Power Query - powertothemasses.com

Seasonality is an important phenomenon to consider for many businesses, and in the context of this post refers not only to seasons in terms of Winter, Summer, and so on, but will also consider how you can report on business activity in terms of custom-defined seasons.

To state the obvious, an ice cream shop might sell less ice cream during winter than it sells during summer. Clothing, cycling gear and even chocolate are also products that have seasonal elements in their trade. There are countless more examples, but the point is that you can plan your sourcing and/or manufacturing activity in accordance with seasonal demand. Doing so might have some significant financial and logistical implications too – why would you want to have the previous season’s stock, taking up room (and tying up money) in a shop or warehouse where you need space for the current season’s product? Does the product have a short shelf life, or is it sensitive to temperature fluctuations from one season to the next, in which case you really only want to buy enough stock or raw materials for the relevant season.

You may even decide that you want the amount of safety stock you hold to depend on the season, or schedule promotions by season.

DEFINING THE SEASONS

Central to your ability to analyse your data on a seasonal basis, is the definition of the seasons you choose to adopt. For instance, do you have only two seasons (busy and not busy), three, four or sixteen seasons? This step is the most important to nut out before continuing.

Let’s use an example where we have four seasons, as defined for Australia in general:

Summer: December to February
Autumn: March to May
Winter: June to August
Spring: September to November

Next is to bring those seasons into your calendar table. Depending on whether you used Get & Transform (Power Query) or Power Pivot to construct your Calendar table, the syntax used for doing this would vary accordingly.

Let’s assume you constructed one using the Calendar construction method described here, starting at 2015.

A Switch(True(),…) calculated column can be used to identify the season of interest:

Season =
SWITCH (
    TRUE (),
'Calendar'[Month Number] = 12
|| 'Calendar'[Month Number] <= 2, "Summer",
'Calendar'[Month Number] <= 5, "Autumn",
'Calendar'[Month Number] <= 8, "Winter",
    "Spring"
)

ADD A SEASON INDEX

Next we want to add a counter, or index to the Season, but if we just count the seasons as defined above, we’ll only get a maximum of 4. Perhaps we can combine the Season with the Year value, and therefore get a unique season for each year? Not a bad guess, but there’s a complicating factor here.

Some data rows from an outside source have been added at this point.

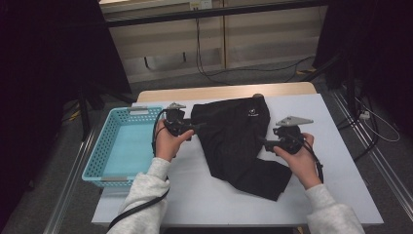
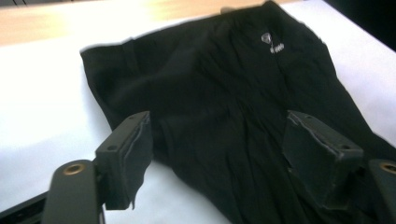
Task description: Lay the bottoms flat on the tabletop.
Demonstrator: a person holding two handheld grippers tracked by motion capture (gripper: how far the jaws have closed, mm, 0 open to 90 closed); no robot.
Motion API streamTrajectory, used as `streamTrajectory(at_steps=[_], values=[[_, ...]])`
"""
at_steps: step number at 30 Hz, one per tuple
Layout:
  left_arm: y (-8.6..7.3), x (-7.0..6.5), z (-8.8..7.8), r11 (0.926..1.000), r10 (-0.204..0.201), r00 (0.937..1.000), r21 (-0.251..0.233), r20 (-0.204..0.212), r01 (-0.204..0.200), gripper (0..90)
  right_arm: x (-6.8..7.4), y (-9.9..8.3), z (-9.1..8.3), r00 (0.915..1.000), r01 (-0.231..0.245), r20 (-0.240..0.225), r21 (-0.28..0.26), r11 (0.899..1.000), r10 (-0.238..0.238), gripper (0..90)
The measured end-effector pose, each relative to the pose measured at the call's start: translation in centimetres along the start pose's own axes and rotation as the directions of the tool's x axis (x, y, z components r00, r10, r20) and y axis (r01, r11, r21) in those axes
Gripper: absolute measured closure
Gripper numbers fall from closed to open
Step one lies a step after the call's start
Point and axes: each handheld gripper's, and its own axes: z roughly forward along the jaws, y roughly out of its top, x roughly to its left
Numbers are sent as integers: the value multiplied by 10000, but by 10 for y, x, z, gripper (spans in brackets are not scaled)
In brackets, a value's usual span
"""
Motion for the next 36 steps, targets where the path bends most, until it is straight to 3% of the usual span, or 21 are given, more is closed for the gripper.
streamTrajectory(at_steps=[3, 8, 11, 16, 22, 36], values=[[-9, -4, -1, 9998, 139, 9999, 140, 82, -140, 223, 10, -12, -6, 9995, 308, 35, 67, 9995, -308, 311], [-21, -8, -4, 9995, 262, 9995, 166, 155, -265, 211, 14, -26, -12, 9997, 160, -170, 154, 9998, -157, 302], [-25, -8, -4, 9984, 427, 9989, 356, 176, -433, 209, 19, -28, -12, 9995, 132, -291, 172, 9998, -127, 299], [-27, -10, -5, 9988, 428, 9988, 242, 256, -435, 202, 28, -28, -8, 9966, 521, -653, 124, 9986, -512, 274], [-28, -13, -5, 9972, 685, 9974, 286, 209, -691, 202, 29, -30, -5, 9970, 429, -648, 238, 9988, -412, 256], [-32, -16, -6, 9973, 678, 9973, 272, 279, -686, 201, 40, -31, -12, 9938, 620, -932, 196, 9979, -599, 276]])
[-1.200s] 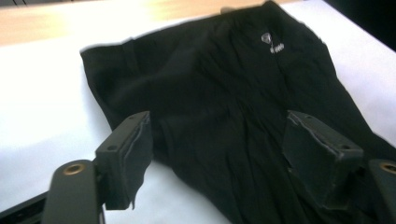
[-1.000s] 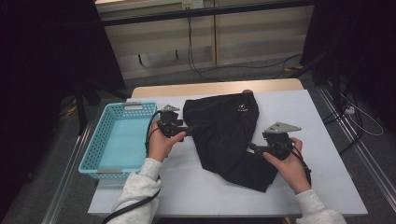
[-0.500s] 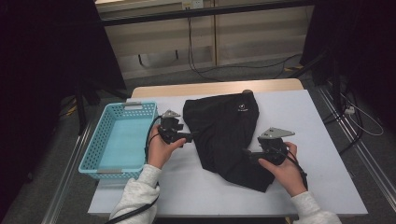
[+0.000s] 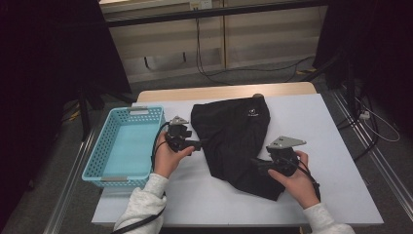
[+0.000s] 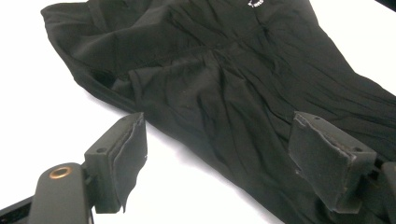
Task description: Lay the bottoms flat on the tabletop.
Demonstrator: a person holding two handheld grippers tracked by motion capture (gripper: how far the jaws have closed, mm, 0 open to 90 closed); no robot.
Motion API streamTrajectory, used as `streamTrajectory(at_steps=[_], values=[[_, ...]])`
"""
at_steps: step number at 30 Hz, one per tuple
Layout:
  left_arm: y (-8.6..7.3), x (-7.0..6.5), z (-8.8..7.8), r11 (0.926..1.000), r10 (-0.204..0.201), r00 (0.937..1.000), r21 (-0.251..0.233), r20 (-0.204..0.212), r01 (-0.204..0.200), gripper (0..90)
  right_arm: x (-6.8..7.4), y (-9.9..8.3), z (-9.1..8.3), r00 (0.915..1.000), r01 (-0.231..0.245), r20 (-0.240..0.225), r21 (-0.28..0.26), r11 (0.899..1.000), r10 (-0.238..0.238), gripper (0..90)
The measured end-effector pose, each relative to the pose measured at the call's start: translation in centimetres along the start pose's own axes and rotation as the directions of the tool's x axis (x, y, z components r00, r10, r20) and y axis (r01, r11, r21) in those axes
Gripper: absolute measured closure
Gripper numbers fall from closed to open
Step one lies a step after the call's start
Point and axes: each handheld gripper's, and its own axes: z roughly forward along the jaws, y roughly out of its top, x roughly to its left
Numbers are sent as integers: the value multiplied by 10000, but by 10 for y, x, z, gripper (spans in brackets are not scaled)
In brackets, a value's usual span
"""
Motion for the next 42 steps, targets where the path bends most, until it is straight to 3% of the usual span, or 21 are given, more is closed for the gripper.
streamTrajectory(at_steps=[8, 13, 15, 18, 20, 25, 29, 36, 42], values=[[-6, -6, -7, 9999, 126, 9999, 17, 13, -126, 202, 15, -1, -4, 9995, 248, -211, 30, 9997, -247, 344], [-8, -6, -7, 10000, 88, 9999, -1, 84, -88, 202, 27, 0, 5, 9974, 466, -562, 194, 9987, -455, 362], [-8, -6, -6, 9999, 101, 9999, 16, 132, -101, 202, 30, 0, 13, 9958, 667, -654, 380, 9970, -641, 412], [-8, -5, -5, 9999, 102, 9998, 27, 176, -103, 202, 32, 1, 24, 9933, 910, -755, 512, 9945, -870, 560], [-7, -5, -5, 9999, 115, 9998, 20, 149, -115, 202, 30, 3, 30, 9923, 1028, -753, 594, 9929, -983, 648], [-5, -6, -5, 9998, 194, 9996, -57, 191, -193, 203, 24, 6, 41, 9910, 1194, -682, 627, 9909, -1151, 765], [-8, -7, -5, 9995, 303, 9993, 42, 213, -304, 205, 16, 14, 39, 9929, 890, -814, 293, 9956, -864, 873], [-11, -8, -8, 9997, 244, 9996, -6, 115, -244, 206, -1, 23, 29, 9972, 389, -634, 42, 9992, -386, 882], [-10, -9, -3, 9996, 285, 9993, 54, 238, -286, 206, -28, 19, 23, 9998, -43, 178, 71, 10000, 42, 883]])
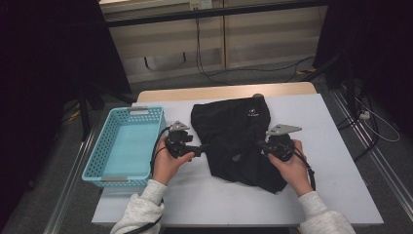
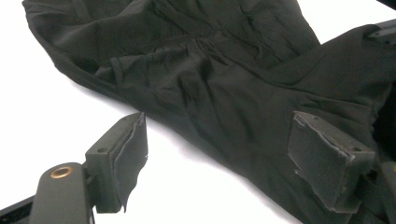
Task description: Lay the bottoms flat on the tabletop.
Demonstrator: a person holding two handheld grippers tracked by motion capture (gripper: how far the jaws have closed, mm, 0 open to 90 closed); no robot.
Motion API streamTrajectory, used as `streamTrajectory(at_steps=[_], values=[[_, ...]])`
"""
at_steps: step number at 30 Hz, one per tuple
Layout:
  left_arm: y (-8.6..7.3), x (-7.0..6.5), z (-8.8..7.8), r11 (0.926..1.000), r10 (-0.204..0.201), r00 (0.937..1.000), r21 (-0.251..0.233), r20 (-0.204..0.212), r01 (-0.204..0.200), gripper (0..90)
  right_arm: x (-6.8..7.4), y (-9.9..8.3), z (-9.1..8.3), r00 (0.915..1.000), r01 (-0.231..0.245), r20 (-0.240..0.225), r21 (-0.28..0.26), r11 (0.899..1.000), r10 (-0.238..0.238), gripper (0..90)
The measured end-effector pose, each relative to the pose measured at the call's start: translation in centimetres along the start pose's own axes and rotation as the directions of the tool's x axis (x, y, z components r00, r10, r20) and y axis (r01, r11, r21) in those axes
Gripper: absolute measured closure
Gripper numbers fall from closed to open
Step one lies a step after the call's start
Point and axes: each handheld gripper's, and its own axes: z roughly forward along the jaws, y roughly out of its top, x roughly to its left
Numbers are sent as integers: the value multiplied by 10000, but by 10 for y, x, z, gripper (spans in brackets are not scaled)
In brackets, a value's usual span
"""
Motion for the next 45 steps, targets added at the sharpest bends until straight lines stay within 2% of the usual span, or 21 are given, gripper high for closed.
streamTrajectory(at_steps=[2, 7, 12, 14, 15, 16, 18, 22, 26, 27, 29, 32, 36, 37, 40, 42, 44, 45], values=[[0, -1, 4, 10000, 33, 9999, 39, 105, -33, 206, -7, -3, 1, 9997, -77, 244, 122, 9999, 74, 883], [0, -4, 12, 9997, 139, 9996, 196, 236, -144, 206, -23, -8, -1, 9978, -458, 495, 132, 9989, 451, 883], [-1, -6, 16, 9993, 136, 9995, 333, 300, -146, 206, -27, -11, 0, 9969, -500, 615, 259, 9984, 484, 882], [-2, -5, 17, 9991, 130, 9994, 391, 318, -142, 205, -28, -12, 0, 9960, -448, 788, 317, 9985, 422, 882], [-3, -5, 18, 9993, 70, 9998, 361, 200, -77, 203, -30, -12, -1, 9951, -402, 923, 345, 9986, 369, 882], [-3, -5, 18, 9993, 46, 9996, 369, 295, -57, 203, -31, -13, -1, 9943, -459, 978, 367, 9983, 421, 882], [-4, -5, 18, 9992, -4, 9995, 399, 315, -9, 202, -33, -15, 0, 9956, -555, 776, 294, 9980, 531, 879], [-6, -4, 18, 9991, -99, 9995, 421, 301, 87, 202, -22, -13, 5, 9988, -4, 498, 616, 9981, -27, 879], [-8, -2, 19, 9985, -112, 9998, 532, 168, 103, 202, -16, -12, 9, 9994, 222, 262, 792, 9966, -244, 869], [-9, -2, 19, 9988, -113, 9998, 476, 145, 106, 202, -15, -14, 9, 9997, 154, 167, 874, 9961, -169, 870], [-8, -3, 20, 9986, -66, 9997, 526, 227, 54, 204, -8, -17, 13, 9994, 318, -201, 1078, 9937, -298, 875], [-7, -6, 18, 9990, 23, 9996, 451, 292, -36, 204, 2, -17, 15, 9966, 689, -524, 1155, 9909, -632, 875], [-9, -5, 14, 9988, 63, 9996, 485, 288, -76, 204, 10, -15, 14, 9931, 683, -1027, 1145, 9911, -566, 878], [-10, -5, 14, 9990, 55, 9998, 445, 170, -63, 204, 13, -15, 15, 9923, 746, -1072, 1161, 9904, -621, 876], [-10, -5, 13, 9986, 129, 9995, 518, 281, -144, 204, 21, -15, 15, 9893, 1054, -1127, 1106, 9883, -929, 875], [-10, -7, 13, 9988, 117, 9993, 469, 350, -134, 204, 25, -14, 15, 9877, 923, -1342, 899, 9917, -798, 868], [-10, -7, 12, 9990, 129, 9991, 412, 396, -145, 204, 27, -12, 16, 9810, 889, -1788, 714, 9935, -749, 855], [-9, -7, 12, 9990, 140, 9990, 414, 415, -158, 204, 29, -12, 17, 9807, 924, -1798, 805, 9925, -767, 857]])
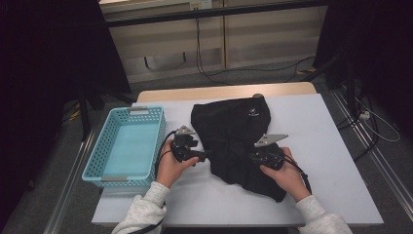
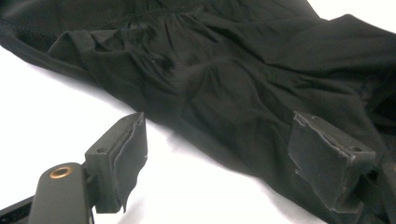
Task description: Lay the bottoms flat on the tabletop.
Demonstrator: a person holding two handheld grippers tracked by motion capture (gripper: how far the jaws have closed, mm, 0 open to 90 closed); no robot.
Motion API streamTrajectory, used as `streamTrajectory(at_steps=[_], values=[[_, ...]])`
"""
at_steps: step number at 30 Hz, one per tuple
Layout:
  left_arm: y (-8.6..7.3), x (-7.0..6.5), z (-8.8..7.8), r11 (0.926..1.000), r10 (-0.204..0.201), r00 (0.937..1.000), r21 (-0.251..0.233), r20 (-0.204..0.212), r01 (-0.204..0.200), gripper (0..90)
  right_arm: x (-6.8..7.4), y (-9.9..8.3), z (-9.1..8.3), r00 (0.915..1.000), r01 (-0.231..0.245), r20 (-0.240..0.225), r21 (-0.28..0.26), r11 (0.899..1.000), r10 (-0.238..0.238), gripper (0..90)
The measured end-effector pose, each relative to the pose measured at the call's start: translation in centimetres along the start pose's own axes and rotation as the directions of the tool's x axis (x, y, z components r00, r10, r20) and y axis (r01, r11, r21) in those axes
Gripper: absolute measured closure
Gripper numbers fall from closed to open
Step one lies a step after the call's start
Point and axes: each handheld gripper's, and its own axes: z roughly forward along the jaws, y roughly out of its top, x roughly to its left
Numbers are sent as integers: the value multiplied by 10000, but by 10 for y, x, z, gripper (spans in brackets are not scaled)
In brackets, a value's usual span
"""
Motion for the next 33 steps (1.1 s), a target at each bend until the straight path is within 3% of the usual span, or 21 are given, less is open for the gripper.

The problem with how our seasons are defined, is that the same Summer always spans across two different Year values:

If we simply combined Season with Year to obtain our unique index for each season as follows:

SeasonYear = 'Calendar'[Season] &" "&'Calendar'[Year]

we would get the same index value for Summer 1 (Jan & Feb) and Summer 2 the following December, which falls in the same year. Our index values would effectively mix Summer 1 with Summer 2, Summer 2 with Summer 3, and so on. Not good.

How then, do we get the appropriate index number?

My preferred way is to consider again the definition of the seasons, as well as the starting year of the calendar. The first year in my calendar is 2015, so by varying the number I subtract from the year value depending on the month number, I can ensure that Summer 2 in Dec 2015 yields the value “Summer 2” and Summer 1 in 2015 yields the value “Summer 1” with the following formula:

SeasonNumber =
'Calendar'[Season] & " "
    & SWITCH (
        TRUE (),
        'Calendar'[Month Number] >= 12, 
        'Calendar'[Year] - 2013,
        'Calendar'[Year] - 2014
    )

So when I consider year 2015, I subtract one less year from 2015 in December, making the index value one larger than that for any other in 2015.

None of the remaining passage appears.